The best way to write a spec ad is to look around you and write an ad for something you may already have. And try to write something for different mediums — for print, digital and television ads. This will show how diverse you are.
5. Refine Your Online Portfolio
As you add to your portfolio, make sure you update it constantly and showcase only your best work. An outdated portfolio will turn off potential clients — they want to see that you're able to keep up with the market.
If you're after a particular type of client, use this time to tailor your website based on what the client is looking for in a freelancer. This lets you switch out your projects based on the client's needs, showing your ability to work with any type of client no matter what the product/service.

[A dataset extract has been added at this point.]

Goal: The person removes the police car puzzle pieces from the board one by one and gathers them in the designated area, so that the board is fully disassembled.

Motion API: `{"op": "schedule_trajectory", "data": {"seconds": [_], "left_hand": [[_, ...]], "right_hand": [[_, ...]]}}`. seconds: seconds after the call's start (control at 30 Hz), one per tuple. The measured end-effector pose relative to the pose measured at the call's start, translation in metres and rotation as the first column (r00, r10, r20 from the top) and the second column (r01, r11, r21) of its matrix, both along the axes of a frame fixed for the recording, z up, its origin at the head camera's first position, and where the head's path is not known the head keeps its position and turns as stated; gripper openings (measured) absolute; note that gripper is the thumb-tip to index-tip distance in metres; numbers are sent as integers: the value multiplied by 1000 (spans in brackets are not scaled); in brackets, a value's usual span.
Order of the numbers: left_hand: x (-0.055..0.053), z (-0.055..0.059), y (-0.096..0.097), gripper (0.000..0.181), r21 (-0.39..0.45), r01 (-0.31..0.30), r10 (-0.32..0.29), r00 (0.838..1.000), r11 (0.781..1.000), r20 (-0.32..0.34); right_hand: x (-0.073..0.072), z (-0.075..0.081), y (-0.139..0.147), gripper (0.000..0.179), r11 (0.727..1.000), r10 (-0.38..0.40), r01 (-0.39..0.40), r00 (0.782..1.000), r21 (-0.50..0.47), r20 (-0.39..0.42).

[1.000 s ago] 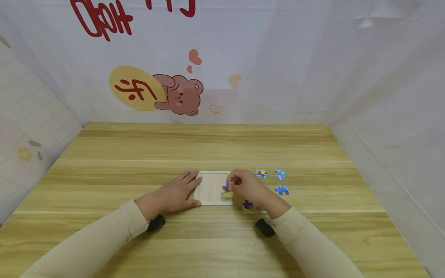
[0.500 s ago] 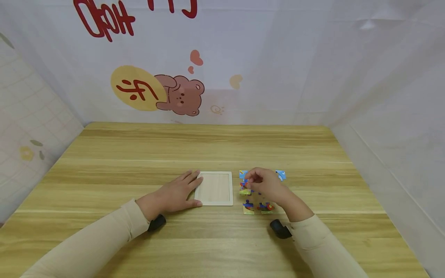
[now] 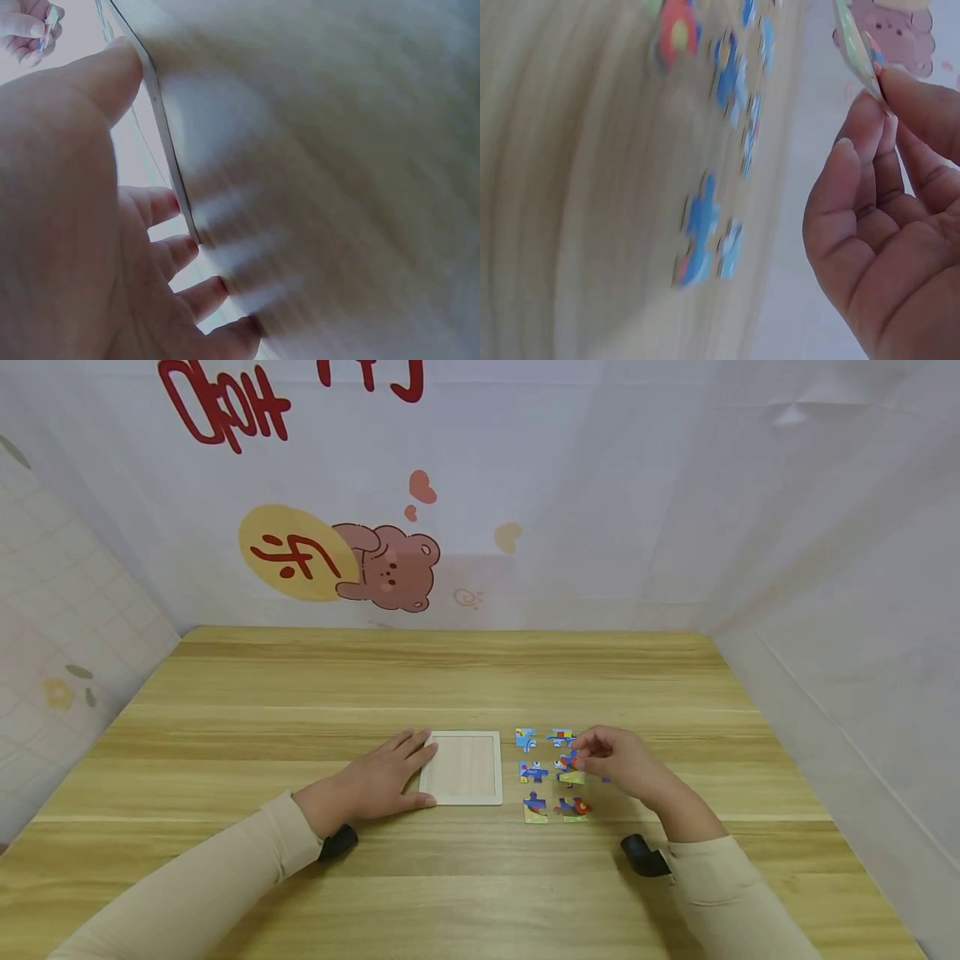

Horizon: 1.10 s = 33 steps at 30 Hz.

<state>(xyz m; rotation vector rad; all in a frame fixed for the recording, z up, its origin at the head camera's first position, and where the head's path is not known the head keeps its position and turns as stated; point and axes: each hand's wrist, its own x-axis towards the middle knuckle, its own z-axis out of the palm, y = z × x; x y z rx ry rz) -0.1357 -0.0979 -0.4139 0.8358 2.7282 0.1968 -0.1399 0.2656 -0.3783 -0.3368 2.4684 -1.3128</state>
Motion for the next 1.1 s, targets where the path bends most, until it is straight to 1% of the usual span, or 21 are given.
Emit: {"op": "schedule_trajectory", "data": {"seconds": [0.07,0.23,0.5,0.77,1.1], "left_hand": [[0,0,0,80,-2,0,0,1000,1000,-1],[1,0,0,82,-6,-2,2,1000,1000,-3],[0,-1,0,82,-17,-2,1,1000,1000,-15],[1,0,0,82,-17,-3,3,1000,1000,-9],[1,-1,0,82,-23,-6,6,1000,1000,-12]], "right_hand": [[1,0,7,27,1000,1,-1,1000,18,14],[3,-5,24,24,999,29,-30,998,29,49],[7,-12,44,23,998,54,-56,993,15,101],[9,-16,53,25,997,66,-72,989,38,135],[10,-21,58,25,995,46,-60,985,82,169]]}}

6. Develop a Freelance Contract
When that first client calls, you want to have your contract ready to be faxed or presented in person. As excited as you may be to get that first client, you don't want to start working on any project until you have a signed contract in your hand.

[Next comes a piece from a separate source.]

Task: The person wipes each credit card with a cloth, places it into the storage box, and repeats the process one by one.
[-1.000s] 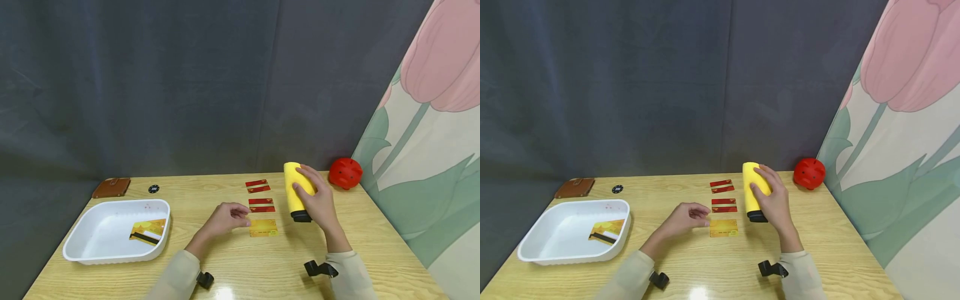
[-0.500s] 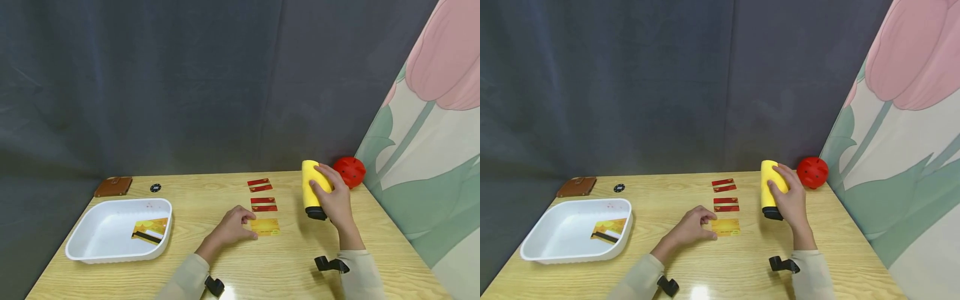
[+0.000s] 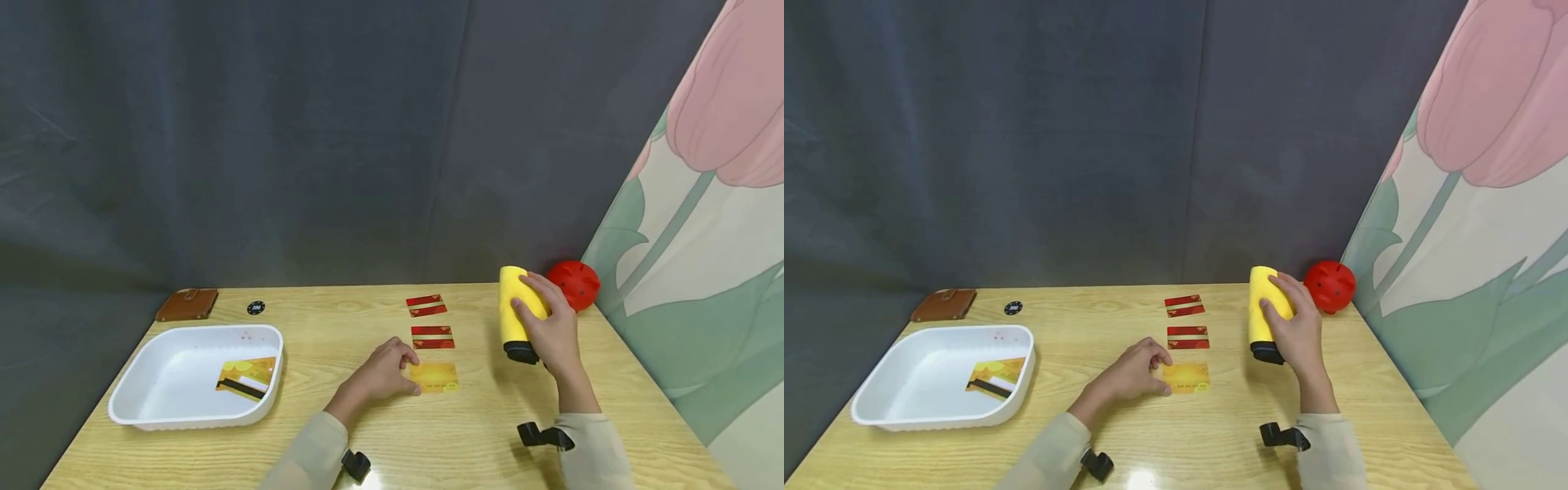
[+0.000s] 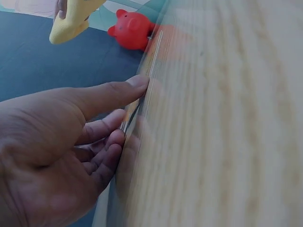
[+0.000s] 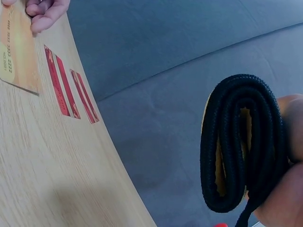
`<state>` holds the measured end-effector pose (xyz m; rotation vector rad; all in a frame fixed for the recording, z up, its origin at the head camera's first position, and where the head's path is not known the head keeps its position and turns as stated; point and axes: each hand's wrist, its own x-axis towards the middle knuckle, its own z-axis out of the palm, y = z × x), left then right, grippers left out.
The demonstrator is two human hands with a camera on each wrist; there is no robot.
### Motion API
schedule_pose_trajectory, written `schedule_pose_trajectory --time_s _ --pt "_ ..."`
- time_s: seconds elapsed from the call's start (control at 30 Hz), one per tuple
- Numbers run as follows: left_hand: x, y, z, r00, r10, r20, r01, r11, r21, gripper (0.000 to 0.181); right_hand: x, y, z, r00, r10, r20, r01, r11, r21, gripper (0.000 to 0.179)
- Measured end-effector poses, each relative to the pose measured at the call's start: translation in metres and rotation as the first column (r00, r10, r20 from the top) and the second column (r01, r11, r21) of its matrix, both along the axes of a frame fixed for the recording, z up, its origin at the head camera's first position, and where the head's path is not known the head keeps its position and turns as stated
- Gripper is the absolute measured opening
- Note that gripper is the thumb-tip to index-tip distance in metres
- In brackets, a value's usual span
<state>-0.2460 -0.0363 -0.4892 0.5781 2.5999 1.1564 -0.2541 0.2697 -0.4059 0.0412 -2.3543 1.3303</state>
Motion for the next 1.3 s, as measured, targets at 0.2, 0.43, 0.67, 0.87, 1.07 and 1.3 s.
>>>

7. Attend Networking Events
You can't afford to be a wallflower if you are going to have any kind of success in advertising or marketing. As a freelancer, you're going to be on a constant search for work — at least in the first few years. Every town and city, large or small, will have events during each month that are golden opportunities for networking. Are the local microbreweries having a get-together? Maybe they need writing help. Is there a convention in town? Someone, somewhere could be looking for the skills you provide.
You can also join online groups tailored to freelancers and/or copywriters like Meetup. LinkedIn also has professional groups to connect you with the right people online and in real life. So make sure your LinkedIn profile is active, up-to-date and links to your digital portfolio.

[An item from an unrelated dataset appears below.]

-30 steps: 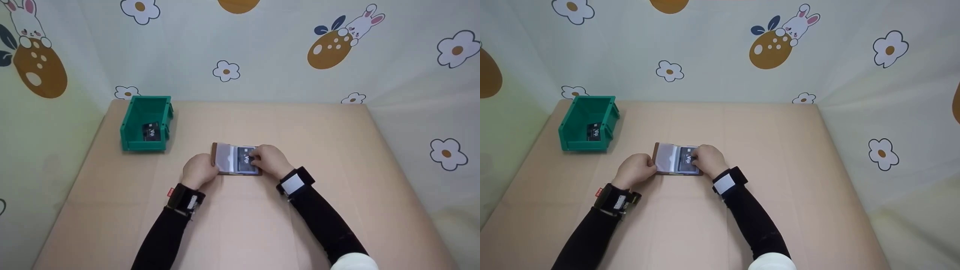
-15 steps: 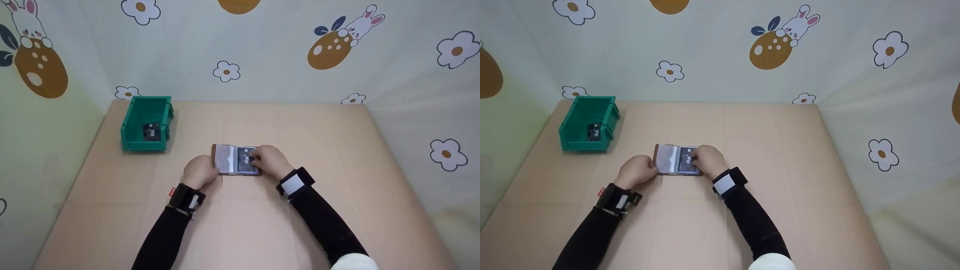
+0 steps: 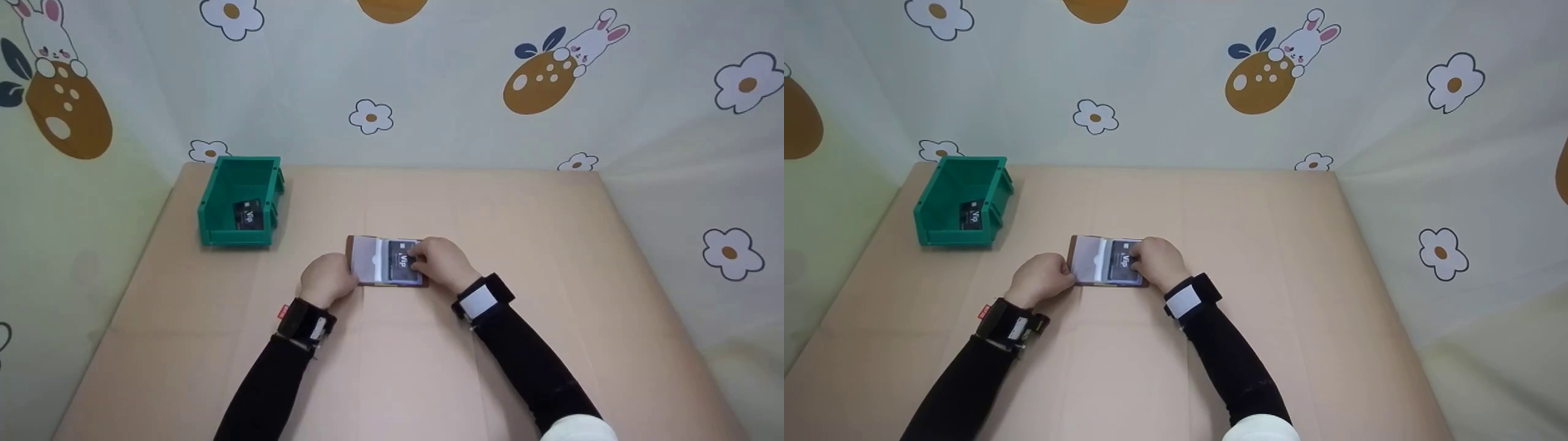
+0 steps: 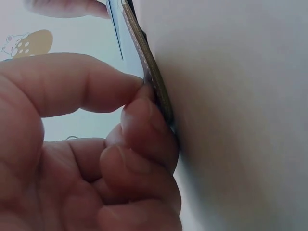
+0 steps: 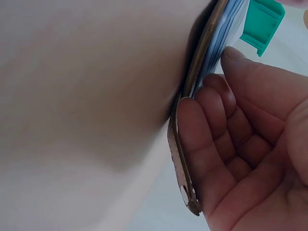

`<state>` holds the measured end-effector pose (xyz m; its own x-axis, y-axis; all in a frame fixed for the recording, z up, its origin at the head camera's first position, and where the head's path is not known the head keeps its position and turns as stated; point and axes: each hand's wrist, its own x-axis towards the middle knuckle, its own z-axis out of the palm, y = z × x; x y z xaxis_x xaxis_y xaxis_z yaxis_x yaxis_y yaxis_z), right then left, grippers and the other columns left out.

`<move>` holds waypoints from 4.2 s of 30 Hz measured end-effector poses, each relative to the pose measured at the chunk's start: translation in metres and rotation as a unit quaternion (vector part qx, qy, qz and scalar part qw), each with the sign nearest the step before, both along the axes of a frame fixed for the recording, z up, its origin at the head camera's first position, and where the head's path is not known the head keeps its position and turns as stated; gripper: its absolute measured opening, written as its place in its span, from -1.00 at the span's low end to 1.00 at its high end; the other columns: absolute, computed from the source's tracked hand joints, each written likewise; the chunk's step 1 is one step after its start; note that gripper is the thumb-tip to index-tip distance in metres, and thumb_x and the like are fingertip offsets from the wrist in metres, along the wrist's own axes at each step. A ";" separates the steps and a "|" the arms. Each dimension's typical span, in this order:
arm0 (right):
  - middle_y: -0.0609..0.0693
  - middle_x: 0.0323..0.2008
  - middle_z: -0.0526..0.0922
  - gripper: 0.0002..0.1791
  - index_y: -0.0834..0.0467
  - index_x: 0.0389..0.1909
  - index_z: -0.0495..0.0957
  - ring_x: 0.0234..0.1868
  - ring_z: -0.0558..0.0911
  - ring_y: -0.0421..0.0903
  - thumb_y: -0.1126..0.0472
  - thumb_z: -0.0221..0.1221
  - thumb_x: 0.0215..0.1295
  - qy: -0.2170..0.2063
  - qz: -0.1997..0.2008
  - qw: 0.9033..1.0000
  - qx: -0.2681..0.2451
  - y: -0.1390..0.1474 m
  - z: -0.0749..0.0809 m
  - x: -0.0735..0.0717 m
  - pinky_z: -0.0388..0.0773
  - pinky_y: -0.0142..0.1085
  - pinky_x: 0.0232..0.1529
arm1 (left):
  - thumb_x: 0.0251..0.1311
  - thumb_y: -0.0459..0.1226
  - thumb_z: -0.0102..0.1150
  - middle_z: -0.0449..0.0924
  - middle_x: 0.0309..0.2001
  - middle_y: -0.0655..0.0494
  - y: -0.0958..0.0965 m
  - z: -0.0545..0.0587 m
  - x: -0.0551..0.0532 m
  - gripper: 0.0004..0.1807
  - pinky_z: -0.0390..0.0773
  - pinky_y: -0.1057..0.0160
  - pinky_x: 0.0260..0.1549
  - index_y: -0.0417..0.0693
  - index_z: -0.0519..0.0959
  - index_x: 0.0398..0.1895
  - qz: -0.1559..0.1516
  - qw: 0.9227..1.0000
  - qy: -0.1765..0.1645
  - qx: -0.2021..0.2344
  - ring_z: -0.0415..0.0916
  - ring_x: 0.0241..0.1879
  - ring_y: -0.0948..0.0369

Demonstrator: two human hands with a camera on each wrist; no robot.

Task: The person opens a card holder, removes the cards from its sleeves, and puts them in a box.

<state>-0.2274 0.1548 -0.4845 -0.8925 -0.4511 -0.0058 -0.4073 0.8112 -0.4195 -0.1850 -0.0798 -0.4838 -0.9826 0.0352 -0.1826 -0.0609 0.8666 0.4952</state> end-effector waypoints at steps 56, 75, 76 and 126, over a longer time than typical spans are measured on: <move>0.02 -0.29 0.75 -0.87 0.15 -0.26 0.77 -0.22 0.69 -0.02 0.28 0.38 0.15 0.049 -0.006 0.999 -0.006 0.015 -0.001 0.001 0.56 -0.15 -0.09 | -0.06 -0.40 0.26 0.51 -0.55 0.08 0.001 -0.001 -0.003 -0.77 0.40 0.15 -0.59 -0.04 0.42 -0.71 -0.006 0.999 0.043 -0.029 0.39 -0.56 0.12; 0.01 -0.36 0.73 -0.91 0.15 -0.35 0.77 -0.30 0.67 -0.02 0.30 0.41 0.08 0.059 -0.012 0.998 0.001 0.009 -0.001 0.002 0.57 -0.15 -0.16 | 0.15 -0.35 0.18 0.60 -0.54 0.04 0.033 0.013 -0.013 -0.82 0.50 0.06 -0.52 -0.13 0.58 -0.61 -0.010 0.992 0.123 -0.004 0.52 -0.51 0.07; 0.01 -0.36 0.73 -0.91 0.15 -0.35 0.77 -0.30 0.67 -0.02 0.30 0.41 0.08 0.059 -0.012 0.998 0.000 0.009 -0.002 0.002 0.57 -0.15 -0.16 | 0.13 -0.35 0.19 0.61 -0.53 0.05 0.036 0.013 -0.014 -0.83 0.51 0.06 -0.51 -0.12 0.60 -0.60 -0.012 0.992 0.123 -0.001 0.54 -0.50 0.07; -0.01 -0.38 0.74 -0.93 0.16 -0.38 0.77 -0.33 0.67 -0.05 0.31 0.42 0.08 0.055 -0.014 0.998 0.000 0.009 -0.003 0.002 0.58 -0.16 -0.22 | 0.18 -0.15 0.30 0.49 -0.57 0.12 0.053 0.000 -0.025 -0.58 0.33 0.24 -0.57 0.03 0.35 -0.75 -0.028 0.999 0.009 0.032 0.40 -0.57 0.17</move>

8. Do Work That Creates Buzz
If you're having trouble getting people to notice you, consider a lateral thinking move — go outside of your comfort zone and create work that generates its own buzz. Many students these days are putting spec ideas up on YouTube and seeding them to sites like Reddit, Facebook, Twitter, Instagram and more. By using a collection of relevant hashtags, and posting them to the right pages or groups, people will be able to find your work. If they like it, they can get in touch with you via the information on your page.
9. Write To Big Players in the Industry
Don't ever feel afraid to ask for help from people who are already successful. If you're lucky, they'll remember being in your shoes or know what it's like to freelance, and will be more than happy to offer help and advice. But be respectful of their time and position.
A quick tweet or LinkedIn message shows little to no effort. Take the time to write to them, either with an email or a physical letter. You could also include samples of your work. Do it in a way that stands out. You will be surprised at the doors you can open this way.
10. Find Clients
Remember all those basics you got together in step one? Now it's time to put them to good use. Whether you're approaching agencies for freelance work, trying to get small businesses to use your services or both, you can take several different approaches to find your clients.
Send out links to your website and develop physical mailers to break through the email clutter. Advertising agencies — especially smaller ones — need freelancers because the cost of a permanent, full-time copywriter is too much for the agency to bear.
Be persistent in your search for clients and soon your freelance copywriting career will be so successful, you'll actually be turning new business away.